The Kallar Temple, also known as Sassi da Kallara (Punjabi: ) is an early medieval temple located in Talagang Tehsil of Chakwal District in Punjab, Pakistan. The temple is notable for being built using fired brick, although most other temples in the Salt Range were constructed of limestone.

== Location ==
Kallar temple is situated roughly 4 kilometres southwest of the village of Shah Mohammad Wali. It is located in Talagang Tehsil, approximately 51 kilometres from Talagang, which itself is about 120 kilometres from Rawalpindi.

The temple is situated on a high ridge overlooking a seasonal stream. Access to the site requires passing through rugged terrain and crossing the stream.

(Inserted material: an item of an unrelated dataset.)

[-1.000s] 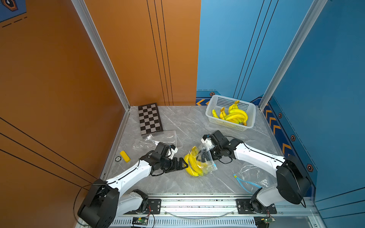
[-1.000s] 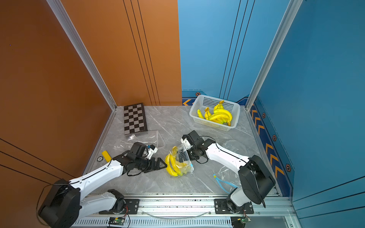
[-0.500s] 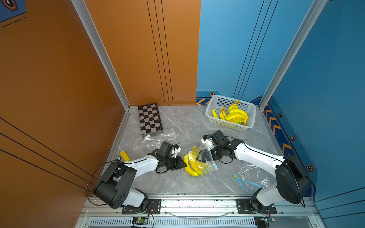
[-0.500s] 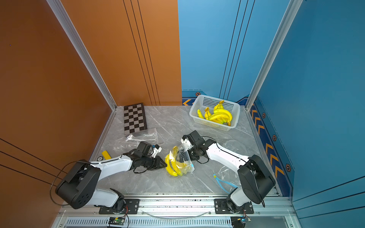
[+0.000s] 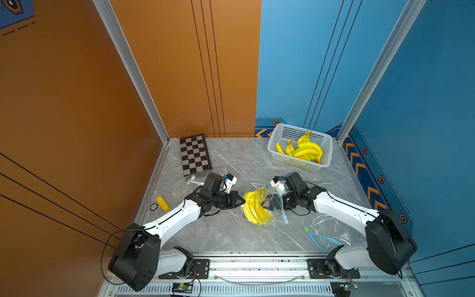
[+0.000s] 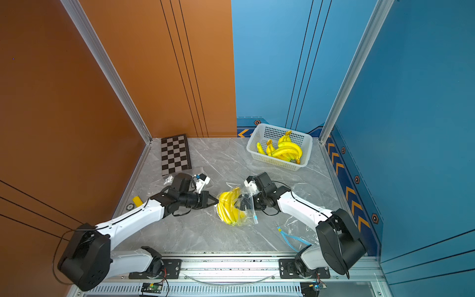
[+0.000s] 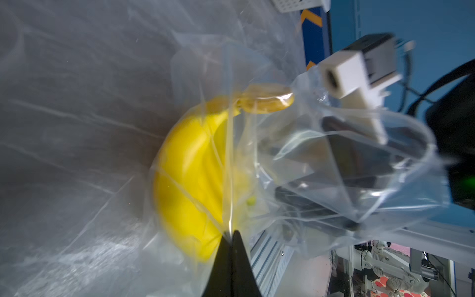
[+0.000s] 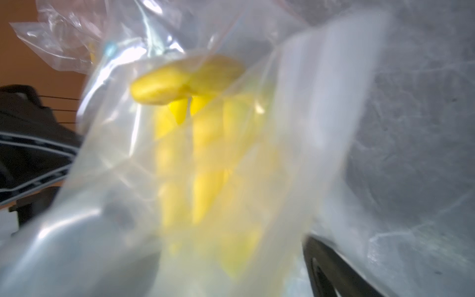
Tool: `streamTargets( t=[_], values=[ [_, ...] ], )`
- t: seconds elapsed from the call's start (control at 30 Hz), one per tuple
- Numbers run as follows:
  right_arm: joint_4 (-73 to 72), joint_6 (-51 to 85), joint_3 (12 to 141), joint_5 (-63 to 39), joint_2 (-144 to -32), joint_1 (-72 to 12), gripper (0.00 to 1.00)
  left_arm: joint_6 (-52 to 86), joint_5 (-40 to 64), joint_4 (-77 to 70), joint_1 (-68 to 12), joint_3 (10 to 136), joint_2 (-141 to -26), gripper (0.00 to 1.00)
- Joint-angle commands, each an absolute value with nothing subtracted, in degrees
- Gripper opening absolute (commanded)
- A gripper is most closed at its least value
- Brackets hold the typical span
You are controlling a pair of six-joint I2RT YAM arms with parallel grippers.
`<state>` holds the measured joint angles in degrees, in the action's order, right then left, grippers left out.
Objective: Open the zip-top bag and take out the banana
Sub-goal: Adjust the zipper food storage bag at the center of the board.
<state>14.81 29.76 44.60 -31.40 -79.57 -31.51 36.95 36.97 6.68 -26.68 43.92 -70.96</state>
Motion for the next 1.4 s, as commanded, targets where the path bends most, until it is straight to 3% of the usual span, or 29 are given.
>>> streamTargets(
  t=[0.0,0.07,0.17,0.27,0.4,0.5,0.6,0.67,0.83,1.0,1.1,1.2,1.27,1.37],
  values=[
    [4.3,35.5,40.4,-34.1,-77.0,-28.6,0.94,37.4,35.2,9.9,-26.4,53.0,-68.4,0.0],
    [-0.4,37.7,37.6,-35.2,-76.2,-27.0,1.0,37.7,35.4,12.2,-26.3,55.4,-68.5,0.0],
    [-6.3,39.1,35.3,-35.4,-75.1,-26.4,1.0,39.1,36.1,13.3,-26.5,58.3,-68.0,0.0],
    [-25.0,45.8,31.2,-36.2,-76.1,-26.8,1.0,38.6,37.1,16.1,-28.2,63.2,-70.4,0.0],
    [-49.5,54.7,29.5,-38.6,-85.7,-27.7,1.0,37.6,38.8,17.9,-28.7,65.8,-74.2,0.0],
    [-65.3,61.3,27.3,-37.7,-92.4,-27.5,1.0,36.8,37.3,18.9,-28.9,74.7,-76.6,0.0],
    [-73.1,64.9,28.2,-37.4,-95.9,-26.7,1.0,36.9,39.2,18.1,-27.8,83.3,-83.2,0.0],
    [-69.0,63.7,30.7,-37.9,-95.5,-26.3,1.0,37.8,39.3,16.5,-27.9,88.3,-86.3,0.0],
    [-28.2,46.5,39.4,-34.5,-88.9,-23.0,1.0,41.3,39.3,13.2,-27.0,99.3,-90.9,0.0],
    [-36.1,51.1,37.7,-35.2,-85.6,-15.1,1.0,42.3,41.7,8.5,-26.7,108.0,-102.6,0.0],
    [-23.4,46.2,43.7,-34.5,-85.1,-11.4,1.0,47.7,41.8,0.4,-27.0,115.2,-110.0,0.0],
    [0.7,38.1,51.6,-28.7,-86.0,-7.3,1.0,48.5,42.1,3.2,-27.1,128.2,-116.9,0.0],
    [-2.9,37.6,49.3,-31.0,-83.8,-5.1,1.0,48.6,43.2,6.0,-27.0,134.0,-119.6,0.0],
    [-15.6,39.7,44.4,-36.0,-79.2,-3.5,1.0,49.0,45.0,6.9,-27.8,133.1,-118.9,0.0]
  ],
)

Some scholars have suggested the name Kallar to have been derived from Kallar, the founder of the Odi Shahi dynasty, however this has been ruled out by the archaeologist Abdur Rahman, according to whom the name is derived from the western Punjabi word meaning saline soil or salinity, as well as ruins and mound.

== Background ==
The temple was constructed between 8th–10th centuries. Michael W. Meister dates the temple to the late 8th century CE, while M. A. Dhaky assigns the date of construction to the 10th century. Since no inscriptions have been found at the site, its dating relies primarily on architectural style. A coin attributed to a Odi Shahi ruler named Vakka Deva, whose reign is placed in the last half of 8th century CE, has been discovered at the site.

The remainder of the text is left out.